Children of the Market Place eBook

This eBook from the Gutenberg Project consists of approximately 426 pages of information about Children of the Market Place.

Children of the Market Place eBook

This eBook from the Gutenberg Project consists of approximately 426 pages of information about Children of the Market Place.

“This man was fine to look at, prepossessing and engaging.  He looked like a driver, a man of his word too.  And one day when he was standing on the street here he was approached by a stranger who began to get him into conversation.  You see, we don’t have slavery here as a regular thing.  The negroes are sort o’ apprenticed—­free but apprenticed.  But under pretty severe laws, have to be registered, can’t testify, and so forth.  This state is part of the Northwest Territory which was made free by the old Confederate States in 1787; but we actually had an election here eleven years ago to make it slave.  And the people voted it free.  Anyhow we have negroes here; and the people are from Tennessee, Kentucky, Virginia, and the Carolinas where they do have slavery, and we’re all beginnin’ to be scared over the agitation.  Now this stranger was a Southerner and any one could see he was; but of course didn’t look different from some of our own people.  So this stranger began to talk to this man and ask him if he was married, and he wasn’t; and asked him if he would like to make some money, which of course he did.
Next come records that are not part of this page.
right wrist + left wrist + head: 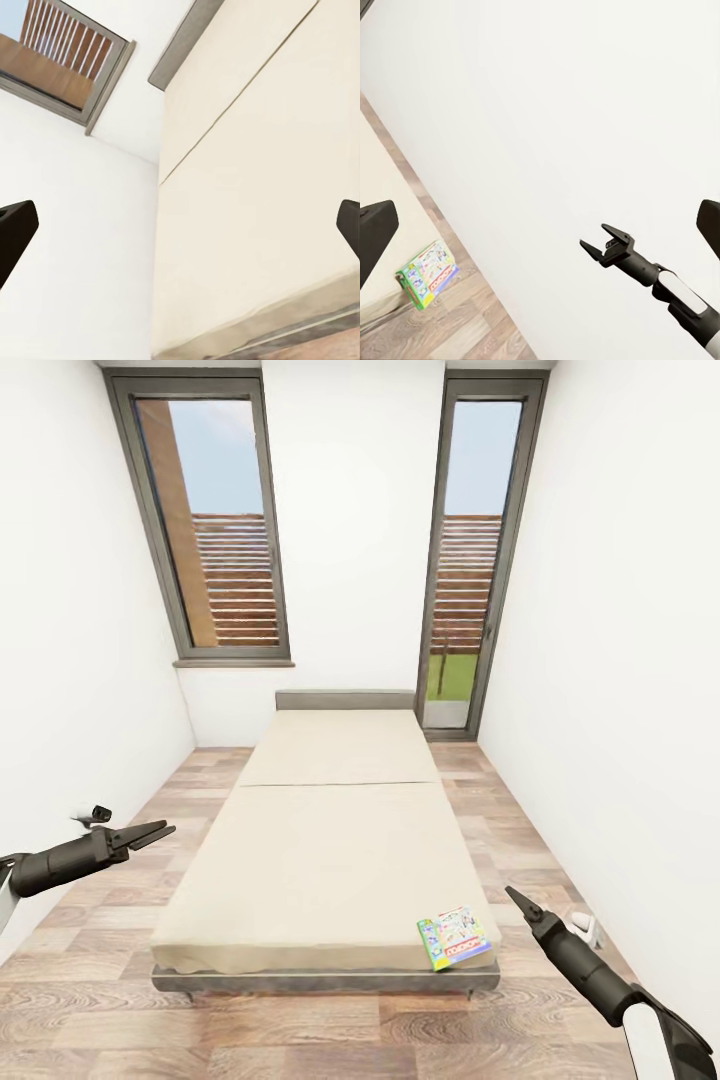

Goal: Put all the toys in the child's room - the three board games (two on the bed and one on the table), the two jigsaw puzzles on the table, and the tennis ball on the table - inside the toy box on the table in the child's room.

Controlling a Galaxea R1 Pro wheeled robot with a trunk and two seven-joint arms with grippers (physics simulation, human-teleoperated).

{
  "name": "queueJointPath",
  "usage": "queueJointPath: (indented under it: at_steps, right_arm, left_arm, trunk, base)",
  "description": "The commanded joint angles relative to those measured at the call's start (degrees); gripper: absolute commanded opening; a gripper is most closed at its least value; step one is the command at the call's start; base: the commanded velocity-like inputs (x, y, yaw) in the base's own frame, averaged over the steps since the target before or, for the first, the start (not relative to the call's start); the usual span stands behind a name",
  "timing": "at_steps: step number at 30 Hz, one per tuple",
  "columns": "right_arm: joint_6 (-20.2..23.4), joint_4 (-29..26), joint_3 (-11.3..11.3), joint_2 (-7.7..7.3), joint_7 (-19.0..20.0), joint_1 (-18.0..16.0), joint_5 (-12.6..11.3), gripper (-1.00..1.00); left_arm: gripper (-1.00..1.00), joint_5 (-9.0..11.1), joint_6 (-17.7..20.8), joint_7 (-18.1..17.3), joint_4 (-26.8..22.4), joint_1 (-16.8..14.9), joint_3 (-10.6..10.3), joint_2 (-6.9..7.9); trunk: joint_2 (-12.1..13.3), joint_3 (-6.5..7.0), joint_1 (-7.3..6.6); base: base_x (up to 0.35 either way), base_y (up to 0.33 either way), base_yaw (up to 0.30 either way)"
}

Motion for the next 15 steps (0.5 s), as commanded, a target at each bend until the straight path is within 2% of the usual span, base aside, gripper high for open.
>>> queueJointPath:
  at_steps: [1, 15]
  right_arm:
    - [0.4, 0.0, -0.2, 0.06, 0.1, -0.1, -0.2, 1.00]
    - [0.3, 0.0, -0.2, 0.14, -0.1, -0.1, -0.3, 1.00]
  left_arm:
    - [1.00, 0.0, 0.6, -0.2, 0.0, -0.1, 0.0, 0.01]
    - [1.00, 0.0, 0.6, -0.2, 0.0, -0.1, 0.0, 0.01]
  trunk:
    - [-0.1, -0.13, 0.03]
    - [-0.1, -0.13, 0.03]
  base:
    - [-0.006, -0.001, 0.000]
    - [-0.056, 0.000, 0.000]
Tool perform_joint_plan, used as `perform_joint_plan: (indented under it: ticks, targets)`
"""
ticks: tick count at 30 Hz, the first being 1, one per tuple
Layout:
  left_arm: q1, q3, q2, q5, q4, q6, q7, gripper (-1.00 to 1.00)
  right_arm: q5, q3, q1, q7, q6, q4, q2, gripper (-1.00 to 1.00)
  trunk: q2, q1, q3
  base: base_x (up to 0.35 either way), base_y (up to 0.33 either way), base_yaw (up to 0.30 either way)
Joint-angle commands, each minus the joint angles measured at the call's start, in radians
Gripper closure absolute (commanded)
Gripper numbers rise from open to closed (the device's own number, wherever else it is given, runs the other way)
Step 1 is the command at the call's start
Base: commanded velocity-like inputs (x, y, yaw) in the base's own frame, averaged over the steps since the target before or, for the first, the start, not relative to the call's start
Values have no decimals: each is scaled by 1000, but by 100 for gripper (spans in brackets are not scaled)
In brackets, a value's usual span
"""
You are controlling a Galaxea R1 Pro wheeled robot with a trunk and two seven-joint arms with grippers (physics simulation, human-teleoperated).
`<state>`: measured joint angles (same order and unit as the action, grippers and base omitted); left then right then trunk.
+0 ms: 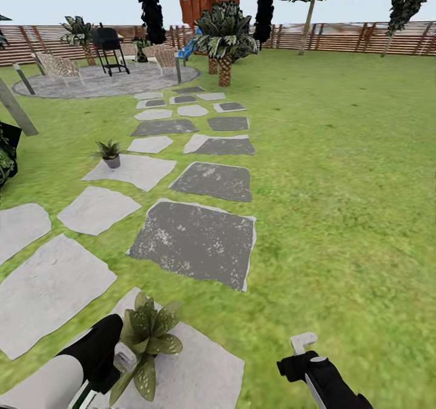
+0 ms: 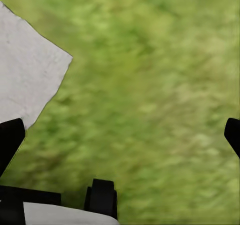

“And finally the stranger said that he had a daughter that he would like to introduce, and asked this man to come with him a mile or so, and if he liked the girl he would pay him to marry her.  They started off and found the girl.  She was a mulatto or octoroon as they say, and as pretty as a red wagon.  You see the stranger was pure white and from New Orleans; but the mother of the girl was a slave and they say kind of coffee colored.  And the upshot of it was that the stranger offered this man $2500 to marry the octoroon.  What he wanted to do was to place her well.  He didn’t want her to run the chance of ever being a slave, as she might be in the South.  He was her father and he naturally had a father’s feeling for her, even if she was an octoroon.  And this stranger said that he had been around town and the country for some days looking at prospective husbands and making some inquiry, and that he had found no one to equal this man.  The man liked the octoroon, the octoroon liked the man.  And they struck a bargain.  The man got his $2500; he married the girl on the spot.  The stranger disappeared, and was never seen or heard of again.  It all happened right there.  The man bought land, he got rich.  He was one of the best men I ever knew, and one of my best friends.  The octoroon died in childbirth, leaving a daughter still living and in this town.  The man died recently.  His name was James Miles.  He was your father.  And Zoe is your half-sister, and wants to share in the estate, and that’s why I sent for you.”

The flies began a louder buzzing at the window.  The heat had increased.  I looked through the open door and saw a man fall over, whether from heat or cholera I could not tell.  I was by now weary and faint.  I said:  “I do not know what to say now.  If we can agree, I mean if we are allowed to agree, Zoe and I will have no trouble.  I am getting faint.  And I shall come again.”  With that I arose and walked weakly from the room.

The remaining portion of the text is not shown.